Immigration now looks likely to dominate this year's governor's election in California, where the country's most visible immigrant, Arnold Schwarzenegger, is standing for a second term. And it is also emerging as the number one issue in November's congressional mid-terms.
Already, the Republicans are split between the immigration hardliners, who support militarisation of the border and a denial of health, education and other public services to immigrants, and the old-fashioned big business apologists who see immigrants as a vital and irreplaceable source of cheap labour.
The House passed its bill proposing the mass deportation last December. In the wake of the recent protests, the Senate has been leaning towards a more moderate line: inaugurating a guest-worker programme and stopping the futile cat-and-mouse games that have led to more than 3,000 migrant deaths in the desert in the past 12 years.
If there is any agreement, it is that the current system is broken. If it's true that the immigrant labour is needed, then it is illogical, if not also immoral, to keep these workers in the legal shadows. If it's true that low wages for undocumented workers are creating a more precarious work environment and fewer jobs for native-born Americans, then better, more workable enforcement systems need to be developed.

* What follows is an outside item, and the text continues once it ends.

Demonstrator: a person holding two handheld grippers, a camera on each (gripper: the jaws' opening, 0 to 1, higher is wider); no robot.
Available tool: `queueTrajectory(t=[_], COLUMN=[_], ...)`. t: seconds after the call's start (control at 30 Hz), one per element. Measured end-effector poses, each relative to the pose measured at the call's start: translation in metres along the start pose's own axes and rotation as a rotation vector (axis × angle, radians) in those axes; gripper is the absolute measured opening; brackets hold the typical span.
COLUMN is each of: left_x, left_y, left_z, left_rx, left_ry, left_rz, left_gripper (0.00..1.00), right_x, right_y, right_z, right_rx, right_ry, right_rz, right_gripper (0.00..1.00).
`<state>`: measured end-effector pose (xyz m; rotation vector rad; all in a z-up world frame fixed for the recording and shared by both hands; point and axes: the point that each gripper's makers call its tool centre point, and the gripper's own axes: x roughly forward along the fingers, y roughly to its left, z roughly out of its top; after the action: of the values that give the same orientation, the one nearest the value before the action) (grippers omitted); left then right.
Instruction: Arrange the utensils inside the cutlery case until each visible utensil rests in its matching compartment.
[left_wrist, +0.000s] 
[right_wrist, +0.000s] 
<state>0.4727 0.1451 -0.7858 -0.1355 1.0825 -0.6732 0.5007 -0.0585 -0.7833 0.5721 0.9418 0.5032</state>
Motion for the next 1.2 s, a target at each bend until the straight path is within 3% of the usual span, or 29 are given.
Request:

The situation has been complicated by a surge in hostility towards outsiders since 11 September 2001. Elected officials and right-wing pundits like to argue that uncontrolled immigration is a recipe for crime, if not also terrorist infiltration.
But the best economic data, from the National Academy of Sciences, suggests immigrants, both legal and illegal, are net contributors to the US economy, to the social security retirement fund and to the treasury.